TASK DETAILS: Count how many lines hold "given" in the records, and respond with that number by itself.

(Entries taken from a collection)
▽
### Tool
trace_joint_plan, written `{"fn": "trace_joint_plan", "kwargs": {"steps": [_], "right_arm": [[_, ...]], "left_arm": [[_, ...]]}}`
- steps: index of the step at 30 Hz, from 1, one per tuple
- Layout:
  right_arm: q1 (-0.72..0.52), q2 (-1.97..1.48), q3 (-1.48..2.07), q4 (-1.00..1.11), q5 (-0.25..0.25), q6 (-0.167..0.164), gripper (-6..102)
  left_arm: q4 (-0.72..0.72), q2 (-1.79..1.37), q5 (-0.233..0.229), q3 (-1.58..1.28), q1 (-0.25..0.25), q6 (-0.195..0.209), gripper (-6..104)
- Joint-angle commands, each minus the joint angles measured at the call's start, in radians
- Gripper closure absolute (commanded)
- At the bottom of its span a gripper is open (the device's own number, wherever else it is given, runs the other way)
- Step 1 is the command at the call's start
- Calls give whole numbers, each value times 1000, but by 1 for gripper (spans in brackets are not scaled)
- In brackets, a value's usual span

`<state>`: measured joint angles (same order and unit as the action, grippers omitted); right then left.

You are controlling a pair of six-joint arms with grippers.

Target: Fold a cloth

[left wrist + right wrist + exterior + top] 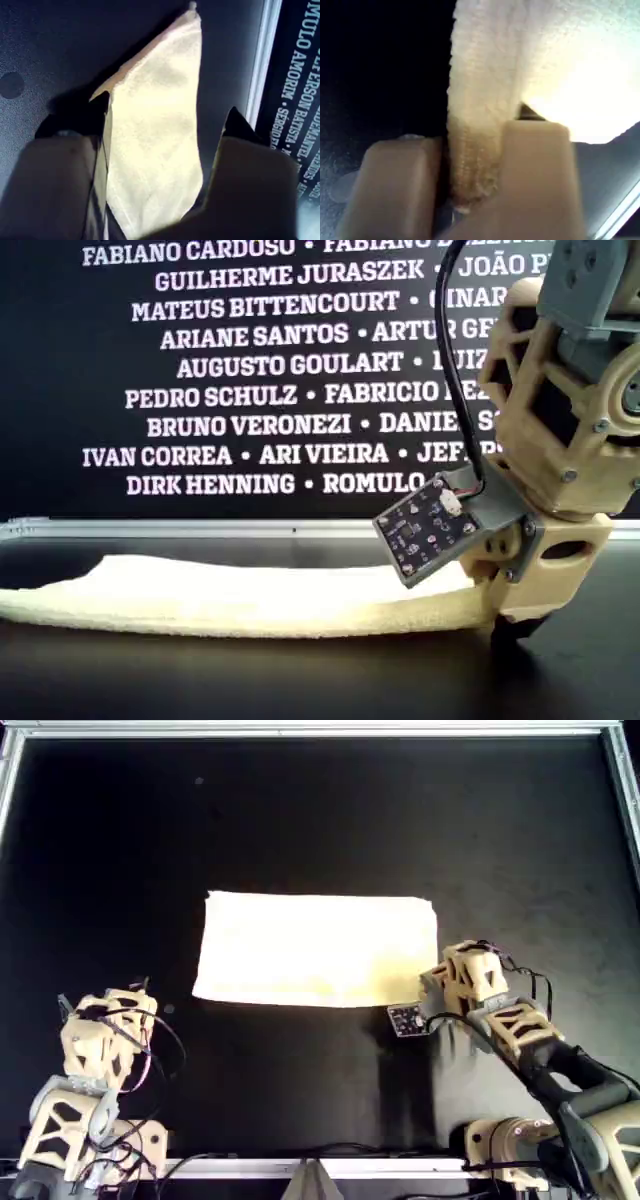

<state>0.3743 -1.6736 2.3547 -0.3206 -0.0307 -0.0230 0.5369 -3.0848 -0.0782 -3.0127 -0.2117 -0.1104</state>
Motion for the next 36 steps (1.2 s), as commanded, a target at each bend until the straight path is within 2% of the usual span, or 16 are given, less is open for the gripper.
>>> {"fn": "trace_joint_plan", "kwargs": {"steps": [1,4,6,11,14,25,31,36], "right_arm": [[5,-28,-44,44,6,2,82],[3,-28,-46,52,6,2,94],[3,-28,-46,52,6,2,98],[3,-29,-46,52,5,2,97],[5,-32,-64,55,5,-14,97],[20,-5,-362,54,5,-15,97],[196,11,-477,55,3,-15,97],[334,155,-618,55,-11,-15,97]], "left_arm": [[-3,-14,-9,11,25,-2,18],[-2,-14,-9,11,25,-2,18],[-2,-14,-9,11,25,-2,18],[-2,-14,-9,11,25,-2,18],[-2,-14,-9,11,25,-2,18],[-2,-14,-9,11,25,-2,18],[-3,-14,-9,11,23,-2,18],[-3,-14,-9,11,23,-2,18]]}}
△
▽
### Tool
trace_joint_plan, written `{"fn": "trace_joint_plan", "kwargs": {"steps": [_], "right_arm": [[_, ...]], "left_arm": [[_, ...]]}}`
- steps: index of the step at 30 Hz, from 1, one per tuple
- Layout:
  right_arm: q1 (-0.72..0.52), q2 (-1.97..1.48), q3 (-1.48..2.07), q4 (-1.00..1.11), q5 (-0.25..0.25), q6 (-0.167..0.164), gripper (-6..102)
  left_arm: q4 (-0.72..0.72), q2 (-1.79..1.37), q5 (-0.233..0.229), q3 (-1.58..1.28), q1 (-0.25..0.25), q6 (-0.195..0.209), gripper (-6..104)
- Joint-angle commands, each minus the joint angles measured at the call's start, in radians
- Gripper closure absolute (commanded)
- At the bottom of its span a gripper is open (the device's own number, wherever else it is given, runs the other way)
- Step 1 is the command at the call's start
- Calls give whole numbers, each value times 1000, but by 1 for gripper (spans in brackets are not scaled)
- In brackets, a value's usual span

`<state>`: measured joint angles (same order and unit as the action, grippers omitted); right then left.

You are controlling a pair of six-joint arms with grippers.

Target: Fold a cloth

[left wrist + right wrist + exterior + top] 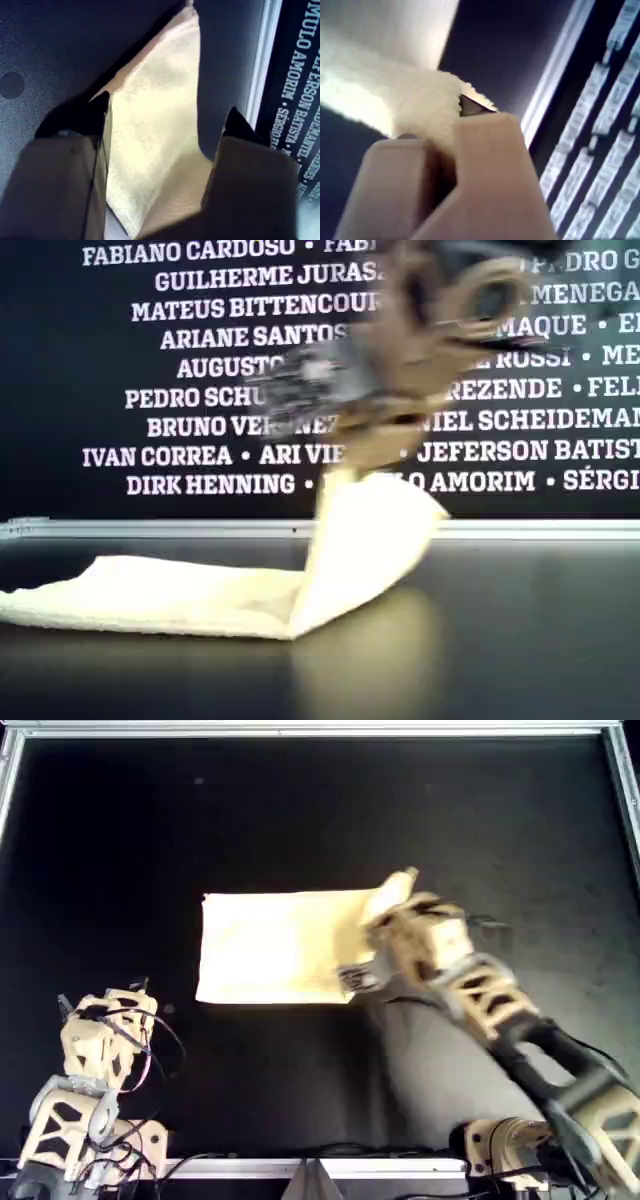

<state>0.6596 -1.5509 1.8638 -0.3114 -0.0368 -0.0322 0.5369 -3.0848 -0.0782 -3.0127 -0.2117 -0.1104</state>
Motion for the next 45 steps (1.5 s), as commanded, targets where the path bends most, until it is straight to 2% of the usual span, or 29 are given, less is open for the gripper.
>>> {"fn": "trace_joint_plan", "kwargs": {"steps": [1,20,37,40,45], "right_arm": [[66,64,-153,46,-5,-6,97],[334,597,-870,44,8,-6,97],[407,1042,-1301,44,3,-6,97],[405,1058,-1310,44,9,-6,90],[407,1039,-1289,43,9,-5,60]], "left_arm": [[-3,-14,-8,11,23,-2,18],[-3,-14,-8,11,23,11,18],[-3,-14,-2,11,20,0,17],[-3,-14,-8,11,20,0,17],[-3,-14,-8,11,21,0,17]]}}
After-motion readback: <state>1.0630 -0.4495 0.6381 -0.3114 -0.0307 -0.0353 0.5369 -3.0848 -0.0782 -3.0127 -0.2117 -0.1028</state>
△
EXERCISE ANSWER: 4